The (v3-12)/6 term is not correct; be careful with the polarity of the source in that leg! It's not the same as that of the other voltage sources. (I see that you've fixed that in your next attempt below)

I also tried solving another way,

(v1-12)/2 + (v1-v3)/6 + (v1-v2)/2
(v2-v1)/2 + (v2-v3)/6 + (v2-12)/2
(v3-v1)/6+(v3+12)/6+(v3-v2)/6v1=48/5, v2=48/5, v3=12/5

Those values look good

I think I did something wrong, I'm suppose to be calculating the current for the entire circuit so I can solve for power absorbed=power deliveredpower delivered = 12*1a + 12*1a + 12*1a = 36 W
power absorbed = ? I'm not sure how to get the currents/voltages for the individual pieces. According to my equations most of them will be zero now, since they are all 12-12.

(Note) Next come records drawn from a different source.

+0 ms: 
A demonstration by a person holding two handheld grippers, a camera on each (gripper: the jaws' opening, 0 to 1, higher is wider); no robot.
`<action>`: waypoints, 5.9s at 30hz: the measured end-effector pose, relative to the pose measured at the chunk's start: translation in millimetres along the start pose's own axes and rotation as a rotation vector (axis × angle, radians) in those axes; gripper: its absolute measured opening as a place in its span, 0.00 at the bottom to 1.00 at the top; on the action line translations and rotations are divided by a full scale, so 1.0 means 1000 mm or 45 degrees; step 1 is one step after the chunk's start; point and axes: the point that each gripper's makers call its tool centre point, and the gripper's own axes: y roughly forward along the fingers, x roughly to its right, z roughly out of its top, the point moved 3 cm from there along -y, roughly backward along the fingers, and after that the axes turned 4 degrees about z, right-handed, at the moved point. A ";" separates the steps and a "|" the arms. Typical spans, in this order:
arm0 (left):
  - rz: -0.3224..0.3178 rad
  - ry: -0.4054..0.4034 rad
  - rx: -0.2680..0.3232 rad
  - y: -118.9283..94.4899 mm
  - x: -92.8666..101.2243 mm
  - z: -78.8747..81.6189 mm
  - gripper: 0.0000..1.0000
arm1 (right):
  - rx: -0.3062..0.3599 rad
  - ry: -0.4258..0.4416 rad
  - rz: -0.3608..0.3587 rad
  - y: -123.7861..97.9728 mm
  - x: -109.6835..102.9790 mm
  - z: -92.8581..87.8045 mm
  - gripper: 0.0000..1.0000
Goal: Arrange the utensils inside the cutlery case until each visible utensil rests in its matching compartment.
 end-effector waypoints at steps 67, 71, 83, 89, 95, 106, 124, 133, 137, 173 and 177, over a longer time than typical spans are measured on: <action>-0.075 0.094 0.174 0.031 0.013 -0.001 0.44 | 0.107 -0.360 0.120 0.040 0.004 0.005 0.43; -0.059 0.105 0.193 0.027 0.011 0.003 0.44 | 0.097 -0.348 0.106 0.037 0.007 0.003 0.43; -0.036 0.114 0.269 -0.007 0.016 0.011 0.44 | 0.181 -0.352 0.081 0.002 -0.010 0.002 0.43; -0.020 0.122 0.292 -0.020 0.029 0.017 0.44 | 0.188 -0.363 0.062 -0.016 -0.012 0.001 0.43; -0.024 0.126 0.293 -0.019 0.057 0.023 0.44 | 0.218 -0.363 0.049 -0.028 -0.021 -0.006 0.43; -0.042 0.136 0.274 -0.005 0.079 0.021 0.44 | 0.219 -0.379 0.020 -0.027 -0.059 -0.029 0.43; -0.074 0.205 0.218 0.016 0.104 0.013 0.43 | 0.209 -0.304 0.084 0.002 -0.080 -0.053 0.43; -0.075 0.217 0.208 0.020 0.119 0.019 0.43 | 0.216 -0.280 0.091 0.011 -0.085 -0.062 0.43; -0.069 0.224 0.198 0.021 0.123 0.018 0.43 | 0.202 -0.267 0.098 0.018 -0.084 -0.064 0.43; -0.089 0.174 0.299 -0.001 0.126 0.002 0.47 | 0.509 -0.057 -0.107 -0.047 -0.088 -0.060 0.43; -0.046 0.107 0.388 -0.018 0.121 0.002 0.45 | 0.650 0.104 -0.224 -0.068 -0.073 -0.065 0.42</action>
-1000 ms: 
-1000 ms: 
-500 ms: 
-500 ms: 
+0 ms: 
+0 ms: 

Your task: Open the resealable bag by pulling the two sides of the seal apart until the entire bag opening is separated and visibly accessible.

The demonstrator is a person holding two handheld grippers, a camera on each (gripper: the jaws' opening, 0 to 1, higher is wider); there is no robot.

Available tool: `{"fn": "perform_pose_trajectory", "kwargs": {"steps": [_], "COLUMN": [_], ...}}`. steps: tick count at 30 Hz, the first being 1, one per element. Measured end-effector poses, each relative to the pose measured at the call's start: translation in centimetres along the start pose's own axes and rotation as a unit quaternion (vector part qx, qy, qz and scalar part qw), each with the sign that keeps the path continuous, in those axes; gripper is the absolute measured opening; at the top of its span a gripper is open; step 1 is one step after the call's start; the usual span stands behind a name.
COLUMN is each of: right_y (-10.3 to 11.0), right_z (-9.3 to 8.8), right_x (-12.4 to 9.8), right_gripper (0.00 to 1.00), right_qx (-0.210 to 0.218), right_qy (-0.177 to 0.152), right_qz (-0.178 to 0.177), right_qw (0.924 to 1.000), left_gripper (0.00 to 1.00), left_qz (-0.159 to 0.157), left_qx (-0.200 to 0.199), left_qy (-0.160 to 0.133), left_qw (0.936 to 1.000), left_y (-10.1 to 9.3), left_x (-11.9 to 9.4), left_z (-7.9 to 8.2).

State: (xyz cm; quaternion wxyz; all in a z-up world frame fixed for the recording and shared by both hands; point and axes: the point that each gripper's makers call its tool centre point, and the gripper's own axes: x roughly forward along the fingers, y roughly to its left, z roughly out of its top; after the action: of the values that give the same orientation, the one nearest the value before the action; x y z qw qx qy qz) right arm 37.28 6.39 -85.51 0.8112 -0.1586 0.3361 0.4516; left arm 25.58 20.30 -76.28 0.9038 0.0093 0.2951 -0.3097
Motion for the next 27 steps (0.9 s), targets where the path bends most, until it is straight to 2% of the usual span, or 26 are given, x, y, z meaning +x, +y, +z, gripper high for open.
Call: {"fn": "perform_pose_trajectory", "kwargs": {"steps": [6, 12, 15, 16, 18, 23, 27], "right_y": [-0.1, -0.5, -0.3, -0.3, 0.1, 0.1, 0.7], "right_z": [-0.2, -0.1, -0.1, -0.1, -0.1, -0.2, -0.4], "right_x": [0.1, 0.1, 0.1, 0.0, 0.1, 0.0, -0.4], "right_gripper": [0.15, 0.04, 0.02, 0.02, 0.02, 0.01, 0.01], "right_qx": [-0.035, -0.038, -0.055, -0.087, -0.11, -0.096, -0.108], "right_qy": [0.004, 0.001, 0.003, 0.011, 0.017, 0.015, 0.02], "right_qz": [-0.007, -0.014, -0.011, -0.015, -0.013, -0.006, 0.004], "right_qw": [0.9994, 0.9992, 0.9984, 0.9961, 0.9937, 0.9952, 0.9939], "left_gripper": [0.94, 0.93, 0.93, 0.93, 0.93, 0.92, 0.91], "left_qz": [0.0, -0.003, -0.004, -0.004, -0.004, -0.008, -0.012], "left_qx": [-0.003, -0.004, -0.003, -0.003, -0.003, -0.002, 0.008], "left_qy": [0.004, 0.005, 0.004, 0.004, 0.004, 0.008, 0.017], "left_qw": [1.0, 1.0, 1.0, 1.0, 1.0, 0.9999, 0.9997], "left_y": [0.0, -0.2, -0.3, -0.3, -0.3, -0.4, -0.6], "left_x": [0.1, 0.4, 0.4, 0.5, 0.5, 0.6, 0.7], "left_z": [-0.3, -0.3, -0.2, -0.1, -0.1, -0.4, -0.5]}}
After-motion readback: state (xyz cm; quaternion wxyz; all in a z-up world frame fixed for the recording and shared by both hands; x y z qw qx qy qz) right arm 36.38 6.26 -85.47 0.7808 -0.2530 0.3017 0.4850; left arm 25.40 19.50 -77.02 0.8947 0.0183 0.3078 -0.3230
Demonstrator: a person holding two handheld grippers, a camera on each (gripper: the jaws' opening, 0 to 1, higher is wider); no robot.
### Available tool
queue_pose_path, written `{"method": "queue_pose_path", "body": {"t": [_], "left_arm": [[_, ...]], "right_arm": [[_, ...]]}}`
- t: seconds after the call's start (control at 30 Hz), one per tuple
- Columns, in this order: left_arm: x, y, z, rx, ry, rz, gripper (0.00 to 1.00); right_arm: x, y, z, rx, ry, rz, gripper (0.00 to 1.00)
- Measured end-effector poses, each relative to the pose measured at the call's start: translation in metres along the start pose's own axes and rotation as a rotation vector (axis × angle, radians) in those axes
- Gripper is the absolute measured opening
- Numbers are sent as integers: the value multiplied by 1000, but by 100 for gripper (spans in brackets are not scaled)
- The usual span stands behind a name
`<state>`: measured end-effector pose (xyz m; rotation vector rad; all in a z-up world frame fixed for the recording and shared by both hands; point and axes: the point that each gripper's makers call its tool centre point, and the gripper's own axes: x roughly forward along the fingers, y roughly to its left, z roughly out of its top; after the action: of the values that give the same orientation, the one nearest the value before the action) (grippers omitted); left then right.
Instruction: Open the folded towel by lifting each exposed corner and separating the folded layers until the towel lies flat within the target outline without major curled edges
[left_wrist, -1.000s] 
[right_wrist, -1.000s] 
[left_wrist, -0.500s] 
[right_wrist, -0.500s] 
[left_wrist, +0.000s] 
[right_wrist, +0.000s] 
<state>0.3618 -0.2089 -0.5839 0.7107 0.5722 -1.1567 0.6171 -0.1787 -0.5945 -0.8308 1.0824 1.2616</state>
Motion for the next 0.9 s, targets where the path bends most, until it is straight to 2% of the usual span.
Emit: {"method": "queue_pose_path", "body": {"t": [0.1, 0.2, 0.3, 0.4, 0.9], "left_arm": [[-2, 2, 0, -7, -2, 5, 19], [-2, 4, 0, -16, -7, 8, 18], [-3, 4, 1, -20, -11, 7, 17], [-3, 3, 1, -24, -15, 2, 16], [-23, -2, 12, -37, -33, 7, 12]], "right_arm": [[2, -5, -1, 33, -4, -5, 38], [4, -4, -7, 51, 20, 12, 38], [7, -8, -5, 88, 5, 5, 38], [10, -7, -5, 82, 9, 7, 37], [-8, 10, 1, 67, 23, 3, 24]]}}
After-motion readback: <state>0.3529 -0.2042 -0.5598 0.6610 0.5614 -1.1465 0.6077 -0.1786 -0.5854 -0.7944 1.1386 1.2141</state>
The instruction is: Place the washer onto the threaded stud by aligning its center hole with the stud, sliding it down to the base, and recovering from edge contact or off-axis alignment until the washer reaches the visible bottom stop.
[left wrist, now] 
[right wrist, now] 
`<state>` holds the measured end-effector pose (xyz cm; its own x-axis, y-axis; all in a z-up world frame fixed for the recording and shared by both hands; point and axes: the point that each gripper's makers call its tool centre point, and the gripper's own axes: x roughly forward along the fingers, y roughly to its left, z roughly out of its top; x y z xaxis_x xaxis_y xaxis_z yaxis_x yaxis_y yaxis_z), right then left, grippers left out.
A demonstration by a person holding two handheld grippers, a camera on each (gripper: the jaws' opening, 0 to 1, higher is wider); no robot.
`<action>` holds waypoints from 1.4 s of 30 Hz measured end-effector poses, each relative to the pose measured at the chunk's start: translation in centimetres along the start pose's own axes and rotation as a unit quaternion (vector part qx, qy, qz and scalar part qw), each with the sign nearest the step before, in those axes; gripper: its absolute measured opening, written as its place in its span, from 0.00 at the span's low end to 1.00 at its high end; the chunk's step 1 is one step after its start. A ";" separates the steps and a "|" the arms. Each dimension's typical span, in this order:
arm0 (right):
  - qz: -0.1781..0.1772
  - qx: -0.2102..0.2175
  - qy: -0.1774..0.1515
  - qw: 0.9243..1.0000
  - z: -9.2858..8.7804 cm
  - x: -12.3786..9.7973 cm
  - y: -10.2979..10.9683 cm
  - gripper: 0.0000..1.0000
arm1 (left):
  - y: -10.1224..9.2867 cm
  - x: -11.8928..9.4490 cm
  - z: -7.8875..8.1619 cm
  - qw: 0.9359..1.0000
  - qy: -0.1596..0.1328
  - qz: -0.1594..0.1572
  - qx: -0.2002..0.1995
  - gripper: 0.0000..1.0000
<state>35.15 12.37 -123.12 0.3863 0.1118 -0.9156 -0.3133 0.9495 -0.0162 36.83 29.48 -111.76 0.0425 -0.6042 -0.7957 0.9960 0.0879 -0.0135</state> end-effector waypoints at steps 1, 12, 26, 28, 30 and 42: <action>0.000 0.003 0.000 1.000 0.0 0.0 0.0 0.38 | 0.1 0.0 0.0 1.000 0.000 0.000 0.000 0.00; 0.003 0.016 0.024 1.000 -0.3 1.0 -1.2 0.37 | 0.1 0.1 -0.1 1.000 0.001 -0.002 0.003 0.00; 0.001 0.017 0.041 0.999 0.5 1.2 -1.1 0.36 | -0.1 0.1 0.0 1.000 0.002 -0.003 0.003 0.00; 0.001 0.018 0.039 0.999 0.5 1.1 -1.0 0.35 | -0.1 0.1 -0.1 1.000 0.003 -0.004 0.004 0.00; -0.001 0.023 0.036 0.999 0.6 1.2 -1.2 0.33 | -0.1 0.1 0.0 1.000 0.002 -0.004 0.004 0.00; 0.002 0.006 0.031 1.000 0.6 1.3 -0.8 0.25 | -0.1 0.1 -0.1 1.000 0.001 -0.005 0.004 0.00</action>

The individual terms in your node equations represent the currents in the branches that they were written for. So you can plug in your v1, v2, v3 values to those terms and pull out the individual branch currents. Use those currents to calculate the powers produced or consumed by each of the components.

 

[CWatters]

Have you considered simplifying the circuit using symmetry? Sorry if this has already been discussed. The internet connection from this hospital bed isn't great so I type in haste.